К сожалению, помимо этих скудных документов мало что сохранилось — только домыслы и мифы. Согласно легендам, Паули построил то ли пять, то ли сотню кораблей на воздушных шарах. Один пылающий «облачный корабль», говорят, рухнул метеором у побережья Далмации и потонул со всеми, кто был на борту, другой вроде бы упал в итальянских Альпах, похоронив под лавиной богатое собрание произведений искусства и драгоценностей. Если верить самой фривольной байке, некая «облачная вилла» приземлилась в Париже, где была превращена в maison close, элегантный бордель, разукрашенный ню Тициана, а также большими зеркалами и изысканными безделушками, плодами трудов стеклодувов Мурано.
Разумеется, есть два артефакта, найденные моим дядей Винченцо: старое живописное полотно и латунный предмет — то ли морской телескоп, то ли подзорная труба. Эти свидетельства, если они таковыми являются, Винченцо нашел после исчезновения Лючии.
Года через три после того, как мы в последний раз покинули облачную виллу, мой дядя отправился на машине к верховьям реки Коннектикут. Тогда он работал метеорологом на одной радиостанции. Он полагал, что Лючия отправилась обычным своим курсом: на север над Гудзоном, потом на восток над рекой Святого Лаврентия, на юг над рекой Коннектикут и снова на запад к Гудзону. Иногда корабль следовал обратным маршрутом, но какой бы путь ни выбрала Лючия, мой дядя был уверен, что рано или поздно ветры на большой высоте разбили «виллу» о горы, обрамляющие эти реки.

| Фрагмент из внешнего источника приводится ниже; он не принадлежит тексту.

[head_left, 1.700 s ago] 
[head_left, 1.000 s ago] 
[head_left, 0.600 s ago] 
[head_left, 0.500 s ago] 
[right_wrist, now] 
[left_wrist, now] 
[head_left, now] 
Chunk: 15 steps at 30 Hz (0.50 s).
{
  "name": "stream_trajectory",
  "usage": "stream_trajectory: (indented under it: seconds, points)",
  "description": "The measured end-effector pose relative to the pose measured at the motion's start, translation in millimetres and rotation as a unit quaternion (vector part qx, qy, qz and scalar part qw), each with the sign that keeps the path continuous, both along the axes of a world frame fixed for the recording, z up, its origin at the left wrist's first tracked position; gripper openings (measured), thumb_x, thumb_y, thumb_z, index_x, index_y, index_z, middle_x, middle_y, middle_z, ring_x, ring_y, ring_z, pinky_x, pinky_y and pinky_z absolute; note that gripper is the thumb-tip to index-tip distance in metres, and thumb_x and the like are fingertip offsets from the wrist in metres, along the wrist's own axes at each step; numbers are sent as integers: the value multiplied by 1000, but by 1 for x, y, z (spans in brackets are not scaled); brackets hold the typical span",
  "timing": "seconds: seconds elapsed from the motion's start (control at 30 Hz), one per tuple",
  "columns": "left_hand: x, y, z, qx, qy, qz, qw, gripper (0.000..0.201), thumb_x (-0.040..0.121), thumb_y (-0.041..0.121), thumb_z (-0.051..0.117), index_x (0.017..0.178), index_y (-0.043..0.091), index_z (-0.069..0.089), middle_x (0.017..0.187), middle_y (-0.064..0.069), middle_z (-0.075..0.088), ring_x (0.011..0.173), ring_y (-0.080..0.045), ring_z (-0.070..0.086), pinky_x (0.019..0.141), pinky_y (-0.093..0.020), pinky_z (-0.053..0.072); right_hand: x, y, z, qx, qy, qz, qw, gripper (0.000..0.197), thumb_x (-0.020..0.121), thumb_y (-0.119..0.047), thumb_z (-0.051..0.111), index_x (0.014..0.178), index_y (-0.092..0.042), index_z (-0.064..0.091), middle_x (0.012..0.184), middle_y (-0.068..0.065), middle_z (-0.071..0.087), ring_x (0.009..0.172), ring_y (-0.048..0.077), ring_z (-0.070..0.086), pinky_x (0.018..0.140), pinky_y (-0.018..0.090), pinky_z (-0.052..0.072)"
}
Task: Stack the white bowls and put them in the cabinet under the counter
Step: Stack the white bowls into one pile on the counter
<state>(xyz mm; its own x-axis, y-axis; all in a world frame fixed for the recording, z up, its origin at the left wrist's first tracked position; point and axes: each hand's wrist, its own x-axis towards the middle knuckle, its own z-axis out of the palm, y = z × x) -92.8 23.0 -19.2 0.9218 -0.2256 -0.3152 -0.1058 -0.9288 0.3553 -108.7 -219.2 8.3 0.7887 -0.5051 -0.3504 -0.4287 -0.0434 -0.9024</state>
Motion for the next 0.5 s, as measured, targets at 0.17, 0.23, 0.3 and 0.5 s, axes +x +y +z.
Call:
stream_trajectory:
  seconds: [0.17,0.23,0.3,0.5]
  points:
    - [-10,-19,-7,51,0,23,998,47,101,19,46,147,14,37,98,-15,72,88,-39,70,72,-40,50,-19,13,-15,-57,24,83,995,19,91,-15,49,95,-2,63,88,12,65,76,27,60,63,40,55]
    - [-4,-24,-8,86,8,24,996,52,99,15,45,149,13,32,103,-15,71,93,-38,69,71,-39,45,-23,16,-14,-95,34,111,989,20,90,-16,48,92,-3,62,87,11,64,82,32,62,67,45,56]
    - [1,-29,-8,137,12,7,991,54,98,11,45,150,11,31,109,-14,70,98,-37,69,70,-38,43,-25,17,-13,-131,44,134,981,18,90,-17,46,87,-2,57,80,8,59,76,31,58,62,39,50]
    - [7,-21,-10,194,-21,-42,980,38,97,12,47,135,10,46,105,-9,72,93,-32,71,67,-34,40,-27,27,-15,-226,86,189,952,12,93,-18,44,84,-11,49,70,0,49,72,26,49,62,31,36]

Сильная любовь может превратить жизнь мужчины в отчаянную романтическую фантазию, особенно если мужчина вообще склонен к приключениям: Винченцо налил в серебряную фляжку бренди и выехал в безумной надежде, что найдет свою Лючию на улице какого-нибудь городка на реке Коннектикут или, как он говорил в более трезвые минуты, хотя бы какие-то указания, где упал воздушный шар. Вдоль Коннектикута он ничего не нашел. Поэтому пересек Вермонт к Гудзону, остановился на ланч в Берлингтоне и, выходя из машины, увидел подзорную трубу, сияющую золотом в витрине антикварного магазинчика. Владелица магазинчика сообщила, что купила ее около года назад у человека, который проезжал тут на мотоцикле.
Это была простая латунная подзорная труба без надписей или клейм, которые доказывали бы, что она происходит с венецианского воздушного корабля. На кожухе тут и там имелись вмятины, но главным для Винченцо был окуляр. Первоначальный окуляр подзорной трубы, которым он сам пользовался на воздушном корабле, был поврежден в девятнадцатом веке и заменен на новый. На той трубе, которую он выкупил в антикварной лавке, Винченцо смог указать на незначительные зазоры между окуляром и кожухом. Этих мелких дефектов хватило, чтобы убедить моего дядю, что подзорная труба происходит с воздушного корабля, который, как он теперь уверился, был разорван в клочья где-то над Гудзоном.